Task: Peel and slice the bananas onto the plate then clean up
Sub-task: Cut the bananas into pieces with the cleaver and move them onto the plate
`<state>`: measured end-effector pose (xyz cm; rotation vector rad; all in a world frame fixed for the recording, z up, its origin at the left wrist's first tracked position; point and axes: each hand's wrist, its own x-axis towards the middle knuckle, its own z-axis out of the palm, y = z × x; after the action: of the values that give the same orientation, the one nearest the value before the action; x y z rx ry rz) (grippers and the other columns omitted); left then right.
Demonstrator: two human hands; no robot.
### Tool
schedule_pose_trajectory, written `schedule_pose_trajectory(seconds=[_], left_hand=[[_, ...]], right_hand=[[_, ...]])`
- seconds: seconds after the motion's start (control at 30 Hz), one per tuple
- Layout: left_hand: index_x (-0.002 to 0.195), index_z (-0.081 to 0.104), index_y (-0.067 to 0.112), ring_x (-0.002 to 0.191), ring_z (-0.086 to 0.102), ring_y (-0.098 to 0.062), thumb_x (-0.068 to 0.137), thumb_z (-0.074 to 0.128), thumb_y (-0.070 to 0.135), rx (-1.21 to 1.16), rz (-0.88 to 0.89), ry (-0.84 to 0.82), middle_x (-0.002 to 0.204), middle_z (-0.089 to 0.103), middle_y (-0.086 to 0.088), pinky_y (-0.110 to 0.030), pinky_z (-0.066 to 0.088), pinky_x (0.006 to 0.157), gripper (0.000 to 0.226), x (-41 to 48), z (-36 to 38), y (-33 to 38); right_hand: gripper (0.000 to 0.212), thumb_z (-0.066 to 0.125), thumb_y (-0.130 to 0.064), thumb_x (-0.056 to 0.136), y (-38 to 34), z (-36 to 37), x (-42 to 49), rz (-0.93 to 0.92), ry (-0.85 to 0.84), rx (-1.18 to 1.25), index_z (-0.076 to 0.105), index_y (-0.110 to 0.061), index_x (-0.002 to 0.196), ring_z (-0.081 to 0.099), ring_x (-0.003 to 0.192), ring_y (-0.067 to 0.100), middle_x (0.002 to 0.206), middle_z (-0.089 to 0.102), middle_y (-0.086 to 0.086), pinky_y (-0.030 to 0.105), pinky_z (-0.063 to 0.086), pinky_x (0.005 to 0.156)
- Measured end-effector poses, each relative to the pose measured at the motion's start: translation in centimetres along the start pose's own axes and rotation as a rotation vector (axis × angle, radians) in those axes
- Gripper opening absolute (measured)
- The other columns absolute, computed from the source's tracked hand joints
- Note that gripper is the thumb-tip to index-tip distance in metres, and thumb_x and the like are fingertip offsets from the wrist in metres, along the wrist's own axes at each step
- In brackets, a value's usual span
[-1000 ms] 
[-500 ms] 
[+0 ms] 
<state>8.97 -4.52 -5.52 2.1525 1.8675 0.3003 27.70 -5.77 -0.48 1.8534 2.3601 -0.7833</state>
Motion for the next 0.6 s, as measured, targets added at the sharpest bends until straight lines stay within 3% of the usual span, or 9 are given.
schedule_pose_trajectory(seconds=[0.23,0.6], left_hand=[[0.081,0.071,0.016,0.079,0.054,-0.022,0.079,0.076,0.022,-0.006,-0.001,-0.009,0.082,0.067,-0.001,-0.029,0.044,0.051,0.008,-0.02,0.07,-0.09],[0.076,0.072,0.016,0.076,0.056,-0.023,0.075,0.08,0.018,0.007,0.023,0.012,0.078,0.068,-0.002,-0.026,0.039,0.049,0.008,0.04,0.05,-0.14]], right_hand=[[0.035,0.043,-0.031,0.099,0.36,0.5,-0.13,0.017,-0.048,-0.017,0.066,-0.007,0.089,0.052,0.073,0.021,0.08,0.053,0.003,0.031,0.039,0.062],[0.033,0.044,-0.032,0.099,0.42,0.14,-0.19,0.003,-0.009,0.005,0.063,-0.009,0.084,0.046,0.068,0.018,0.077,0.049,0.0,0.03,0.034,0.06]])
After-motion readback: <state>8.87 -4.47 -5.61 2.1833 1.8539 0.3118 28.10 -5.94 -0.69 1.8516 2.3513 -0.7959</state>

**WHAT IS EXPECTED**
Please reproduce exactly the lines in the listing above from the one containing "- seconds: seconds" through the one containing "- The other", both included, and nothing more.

**FINAL ANSWER**
- seconds: seconds after the motion's start (control at 30 Hz), one per tuple
- Layout: left_hand: index_x (-0.002 to 0.195), index_z (-0.081 to 0.104), index_y (-0.067 to 0.112), ring_x (-0.002 to 0.191), ring_z (-0.086 to 0.102), ring_y (-0.098 to 0.062), thumb_x (-0.068 to 0.137), thumb_z (-0.074 to 0.128), thumb_y (-0.070 to 0.135), rx (-1.21 to 1.16), rz (-0.88 to 0.89), ry (-0.84 to 0.82), middle_x (-0.002 to 0.204), middle_z (-0.089 to 0.103), middle_y (-0.086 to 0.088), pinky_y (-0.110 to 0.030), pinky_z (-0.066 to 0.088), pinky_x (0.006 to 0.157), gripper (0.000 to 0.226), x (-41 to 48), z (-36 to 38), y (-33 to 38); right_hand: gripper (0.000 to 0.212), thumb_z (-0.066 to 0.125), thumb_y (-0.130 to 0.064), thumb_x (-0.056 to 0.136), y (-38 to 34), z (-36 to 37), x (-42 to 49), rz (-0.93 to 0.92), ry (-0.85 to 0.84), rx (-1.18 to 1.25), index_z (-0.076 to 0.105), index_y (-0.110 to 0.061), index_x (-0.002 to 0.196), ring_z (-0.081 to 0.099), ring_x (-0.003 to 0.192), ring_y (-0.067 to 0.100), middle_x (0.002 to 0.206), middle_z (-0.089 to 0.102), middle_y (-0.086 to 0.086), pinky_y (-0.030 to 0.105), pinky_z (-0.063 to 0.086), pinky_x (0.005 to 0.156)
- Measured end-effector poses, each relative to the pose measured at the motion's start: translation in centimetres along the start pose's own axes and rotation as a rotation vector (axis × angle, radians) in those axes
- Gripper opening absolute (measured)
- The other columns absolute, computed from the source's tracked hand joints

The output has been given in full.